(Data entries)
********

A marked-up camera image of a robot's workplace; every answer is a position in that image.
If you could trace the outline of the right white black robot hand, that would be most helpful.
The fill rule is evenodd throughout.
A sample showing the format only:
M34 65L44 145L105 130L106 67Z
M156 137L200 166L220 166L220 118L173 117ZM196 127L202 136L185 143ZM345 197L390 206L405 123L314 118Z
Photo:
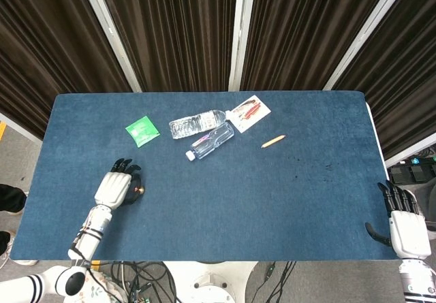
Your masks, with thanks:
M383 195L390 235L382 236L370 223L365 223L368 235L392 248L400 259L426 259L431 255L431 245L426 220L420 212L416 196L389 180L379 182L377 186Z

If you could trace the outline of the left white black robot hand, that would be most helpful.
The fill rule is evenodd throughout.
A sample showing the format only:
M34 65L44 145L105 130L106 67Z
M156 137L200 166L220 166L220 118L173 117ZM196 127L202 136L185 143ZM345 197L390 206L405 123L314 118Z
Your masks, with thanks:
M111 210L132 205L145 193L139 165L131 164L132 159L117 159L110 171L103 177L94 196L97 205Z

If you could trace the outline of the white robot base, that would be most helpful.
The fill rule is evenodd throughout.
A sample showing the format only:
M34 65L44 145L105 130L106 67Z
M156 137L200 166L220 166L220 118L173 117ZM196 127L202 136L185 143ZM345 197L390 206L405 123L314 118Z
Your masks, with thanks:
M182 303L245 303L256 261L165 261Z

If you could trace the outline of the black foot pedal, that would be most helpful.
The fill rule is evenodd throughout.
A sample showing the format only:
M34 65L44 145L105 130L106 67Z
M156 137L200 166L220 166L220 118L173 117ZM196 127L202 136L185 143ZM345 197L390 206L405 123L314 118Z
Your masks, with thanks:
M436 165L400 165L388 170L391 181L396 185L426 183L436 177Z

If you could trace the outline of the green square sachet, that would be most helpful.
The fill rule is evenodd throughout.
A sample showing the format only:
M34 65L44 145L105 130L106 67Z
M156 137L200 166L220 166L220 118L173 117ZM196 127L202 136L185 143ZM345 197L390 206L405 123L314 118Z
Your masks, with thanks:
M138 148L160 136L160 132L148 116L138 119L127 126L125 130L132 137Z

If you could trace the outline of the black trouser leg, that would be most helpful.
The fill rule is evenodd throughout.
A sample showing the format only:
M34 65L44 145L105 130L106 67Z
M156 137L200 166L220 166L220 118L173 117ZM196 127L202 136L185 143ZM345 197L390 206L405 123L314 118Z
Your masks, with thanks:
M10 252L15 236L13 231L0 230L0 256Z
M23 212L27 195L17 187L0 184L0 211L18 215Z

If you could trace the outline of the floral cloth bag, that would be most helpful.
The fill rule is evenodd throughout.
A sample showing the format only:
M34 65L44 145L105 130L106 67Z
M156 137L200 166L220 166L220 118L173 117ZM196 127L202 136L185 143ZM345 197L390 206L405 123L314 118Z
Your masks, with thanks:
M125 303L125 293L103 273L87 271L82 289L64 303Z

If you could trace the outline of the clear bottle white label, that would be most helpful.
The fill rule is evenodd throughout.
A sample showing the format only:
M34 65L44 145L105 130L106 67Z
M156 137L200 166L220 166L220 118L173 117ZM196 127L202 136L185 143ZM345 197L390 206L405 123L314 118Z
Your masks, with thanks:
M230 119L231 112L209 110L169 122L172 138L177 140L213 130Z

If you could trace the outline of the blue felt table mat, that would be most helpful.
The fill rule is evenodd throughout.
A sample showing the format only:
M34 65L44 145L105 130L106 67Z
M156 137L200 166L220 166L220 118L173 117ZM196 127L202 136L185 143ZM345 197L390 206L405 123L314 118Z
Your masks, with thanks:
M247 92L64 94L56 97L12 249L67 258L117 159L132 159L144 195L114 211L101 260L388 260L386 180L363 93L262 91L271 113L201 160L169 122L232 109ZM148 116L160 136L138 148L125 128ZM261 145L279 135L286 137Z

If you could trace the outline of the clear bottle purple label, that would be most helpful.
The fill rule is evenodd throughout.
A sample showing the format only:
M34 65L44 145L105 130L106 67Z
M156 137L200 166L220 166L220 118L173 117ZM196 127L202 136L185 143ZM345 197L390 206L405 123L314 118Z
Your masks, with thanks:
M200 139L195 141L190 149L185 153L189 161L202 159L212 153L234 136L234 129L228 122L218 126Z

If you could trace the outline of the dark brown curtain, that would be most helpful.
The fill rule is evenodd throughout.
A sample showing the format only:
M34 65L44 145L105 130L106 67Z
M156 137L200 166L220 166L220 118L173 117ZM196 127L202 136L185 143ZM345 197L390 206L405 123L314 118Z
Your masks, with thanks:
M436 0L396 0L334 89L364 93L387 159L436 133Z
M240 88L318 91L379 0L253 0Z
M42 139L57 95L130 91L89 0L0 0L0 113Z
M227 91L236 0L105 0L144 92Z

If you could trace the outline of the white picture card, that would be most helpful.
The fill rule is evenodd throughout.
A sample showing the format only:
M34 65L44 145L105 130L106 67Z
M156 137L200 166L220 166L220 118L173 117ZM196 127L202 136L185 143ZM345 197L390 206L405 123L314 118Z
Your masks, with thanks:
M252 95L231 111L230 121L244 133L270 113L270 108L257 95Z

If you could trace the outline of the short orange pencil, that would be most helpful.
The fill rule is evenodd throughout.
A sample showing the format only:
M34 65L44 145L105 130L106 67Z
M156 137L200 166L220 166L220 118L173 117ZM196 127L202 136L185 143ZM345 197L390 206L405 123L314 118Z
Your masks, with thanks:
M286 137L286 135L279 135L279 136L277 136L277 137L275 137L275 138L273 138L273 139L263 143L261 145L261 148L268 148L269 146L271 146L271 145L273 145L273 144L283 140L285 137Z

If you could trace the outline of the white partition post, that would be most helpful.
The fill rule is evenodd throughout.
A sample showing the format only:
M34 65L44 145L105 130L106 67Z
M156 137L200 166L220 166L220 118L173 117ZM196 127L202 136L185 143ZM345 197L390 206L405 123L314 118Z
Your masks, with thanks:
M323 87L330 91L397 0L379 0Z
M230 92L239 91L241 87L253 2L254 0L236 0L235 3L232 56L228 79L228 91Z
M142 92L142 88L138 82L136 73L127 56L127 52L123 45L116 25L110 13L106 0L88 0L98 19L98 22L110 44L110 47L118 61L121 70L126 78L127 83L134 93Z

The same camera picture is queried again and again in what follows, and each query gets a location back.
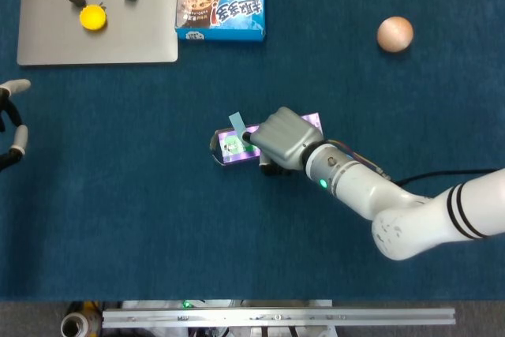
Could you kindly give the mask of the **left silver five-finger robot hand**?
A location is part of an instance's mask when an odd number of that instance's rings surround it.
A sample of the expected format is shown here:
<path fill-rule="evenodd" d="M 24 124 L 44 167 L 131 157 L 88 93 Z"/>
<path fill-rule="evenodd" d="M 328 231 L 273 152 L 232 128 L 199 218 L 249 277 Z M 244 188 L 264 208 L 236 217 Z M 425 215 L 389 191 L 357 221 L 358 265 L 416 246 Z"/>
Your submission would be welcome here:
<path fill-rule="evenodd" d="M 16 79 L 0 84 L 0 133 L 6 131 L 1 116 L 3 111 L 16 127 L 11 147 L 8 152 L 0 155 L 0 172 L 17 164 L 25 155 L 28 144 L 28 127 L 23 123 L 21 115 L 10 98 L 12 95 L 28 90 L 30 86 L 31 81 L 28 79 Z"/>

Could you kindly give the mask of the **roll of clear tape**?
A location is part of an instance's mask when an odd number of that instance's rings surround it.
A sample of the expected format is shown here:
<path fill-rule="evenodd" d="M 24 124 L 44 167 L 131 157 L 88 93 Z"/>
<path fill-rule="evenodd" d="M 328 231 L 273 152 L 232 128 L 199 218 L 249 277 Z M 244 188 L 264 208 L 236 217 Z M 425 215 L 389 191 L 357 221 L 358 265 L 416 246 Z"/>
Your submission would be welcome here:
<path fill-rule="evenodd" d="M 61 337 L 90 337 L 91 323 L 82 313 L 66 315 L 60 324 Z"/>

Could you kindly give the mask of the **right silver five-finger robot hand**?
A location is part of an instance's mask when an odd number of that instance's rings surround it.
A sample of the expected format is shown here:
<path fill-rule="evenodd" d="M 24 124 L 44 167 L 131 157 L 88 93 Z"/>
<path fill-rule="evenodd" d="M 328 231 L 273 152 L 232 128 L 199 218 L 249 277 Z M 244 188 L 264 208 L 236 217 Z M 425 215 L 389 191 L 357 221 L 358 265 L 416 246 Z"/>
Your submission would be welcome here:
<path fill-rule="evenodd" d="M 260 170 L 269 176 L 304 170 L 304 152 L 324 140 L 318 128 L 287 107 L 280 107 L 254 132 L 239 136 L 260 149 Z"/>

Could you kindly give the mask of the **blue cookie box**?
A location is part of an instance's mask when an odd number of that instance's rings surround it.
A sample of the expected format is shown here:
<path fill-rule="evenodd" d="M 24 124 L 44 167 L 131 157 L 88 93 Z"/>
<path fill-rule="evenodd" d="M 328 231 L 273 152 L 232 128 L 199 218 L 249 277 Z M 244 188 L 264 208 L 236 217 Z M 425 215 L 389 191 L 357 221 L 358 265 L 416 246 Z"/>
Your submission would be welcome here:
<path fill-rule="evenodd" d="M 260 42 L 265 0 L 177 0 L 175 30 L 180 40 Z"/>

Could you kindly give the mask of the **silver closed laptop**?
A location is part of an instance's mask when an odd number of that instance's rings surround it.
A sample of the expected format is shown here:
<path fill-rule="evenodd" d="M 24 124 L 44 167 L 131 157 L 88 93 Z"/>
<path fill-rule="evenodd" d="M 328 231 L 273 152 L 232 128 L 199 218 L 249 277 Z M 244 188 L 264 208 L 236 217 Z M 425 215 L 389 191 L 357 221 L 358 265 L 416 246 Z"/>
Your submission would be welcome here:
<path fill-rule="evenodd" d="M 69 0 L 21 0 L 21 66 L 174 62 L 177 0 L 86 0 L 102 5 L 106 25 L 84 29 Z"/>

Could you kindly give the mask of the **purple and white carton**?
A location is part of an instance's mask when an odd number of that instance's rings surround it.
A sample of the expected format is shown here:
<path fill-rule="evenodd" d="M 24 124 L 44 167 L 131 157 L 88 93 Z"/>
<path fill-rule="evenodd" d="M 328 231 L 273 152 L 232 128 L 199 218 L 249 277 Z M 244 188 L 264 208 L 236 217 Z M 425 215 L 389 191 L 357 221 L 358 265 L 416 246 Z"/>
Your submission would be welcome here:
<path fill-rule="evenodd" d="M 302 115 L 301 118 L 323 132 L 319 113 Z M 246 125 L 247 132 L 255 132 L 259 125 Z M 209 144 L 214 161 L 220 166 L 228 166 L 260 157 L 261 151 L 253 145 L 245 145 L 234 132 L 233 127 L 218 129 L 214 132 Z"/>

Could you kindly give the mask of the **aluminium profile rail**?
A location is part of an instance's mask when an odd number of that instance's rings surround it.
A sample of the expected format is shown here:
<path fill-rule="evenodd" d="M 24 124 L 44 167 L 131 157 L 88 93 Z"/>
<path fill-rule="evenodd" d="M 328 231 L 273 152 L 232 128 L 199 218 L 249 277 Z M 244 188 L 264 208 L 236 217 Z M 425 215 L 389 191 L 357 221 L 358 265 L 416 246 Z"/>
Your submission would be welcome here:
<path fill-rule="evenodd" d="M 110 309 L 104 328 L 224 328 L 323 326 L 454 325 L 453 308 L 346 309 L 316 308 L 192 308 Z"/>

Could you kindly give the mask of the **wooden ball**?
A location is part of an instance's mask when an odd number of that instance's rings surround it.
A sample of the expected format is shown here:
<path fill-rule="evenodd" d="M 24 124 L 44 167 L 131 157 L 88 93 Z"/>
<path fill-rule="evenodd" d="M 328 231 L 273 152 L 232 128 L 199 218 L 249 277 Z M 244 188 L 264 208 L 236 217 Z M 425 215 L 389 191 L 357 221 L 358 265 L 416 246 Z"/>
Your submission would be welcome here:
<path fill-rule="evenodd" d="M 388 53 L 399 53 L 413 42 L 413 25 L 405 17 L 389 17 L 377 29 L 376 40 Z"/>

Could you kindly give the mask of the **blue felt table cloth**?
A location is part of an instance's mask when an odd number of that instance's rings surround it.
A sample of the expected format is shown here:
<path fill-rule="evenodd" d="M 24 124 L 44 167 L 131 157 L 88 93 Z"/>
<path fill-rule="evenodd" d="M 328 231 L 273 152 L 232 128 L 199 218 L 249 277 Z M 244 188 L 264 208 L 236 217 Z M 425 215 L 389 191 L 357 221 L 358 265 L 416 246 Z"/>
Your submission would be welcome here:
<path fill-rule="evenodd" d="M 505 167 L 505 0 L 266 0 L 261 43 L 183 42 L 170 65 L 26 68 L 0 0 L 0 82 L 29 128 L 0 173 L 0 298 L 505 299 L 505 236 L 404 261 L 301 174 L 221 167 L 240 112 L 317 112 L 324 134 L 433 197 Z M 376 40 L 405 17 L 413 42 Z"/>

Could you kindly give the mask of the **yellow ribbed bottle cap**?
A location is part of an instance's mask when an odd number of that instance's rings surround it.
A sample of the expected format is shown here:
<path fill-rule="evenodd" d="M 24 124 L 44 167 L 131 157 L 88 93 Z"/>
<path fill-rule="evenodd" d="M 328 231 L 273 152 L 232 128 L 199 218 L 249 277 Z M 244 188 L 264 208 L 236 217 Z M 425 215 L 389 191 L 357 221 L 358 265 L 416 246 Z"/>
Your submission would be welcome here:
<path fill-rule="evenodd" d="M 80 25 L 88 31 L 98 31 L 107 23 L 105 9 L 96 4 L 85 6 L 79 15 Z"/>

********

_WORK REQUIRED:_
Identify the lines of the data that contain the word "blue". Copy each of them.

_SOLUTION TO THE PROBLEM:_
If you could trace the outline of the blue felt table mat, that would be most helpful.
Could you kindly give the mask of the **blue cookie box**?
Could you kindly give the mask of the **blue felt table cloth**?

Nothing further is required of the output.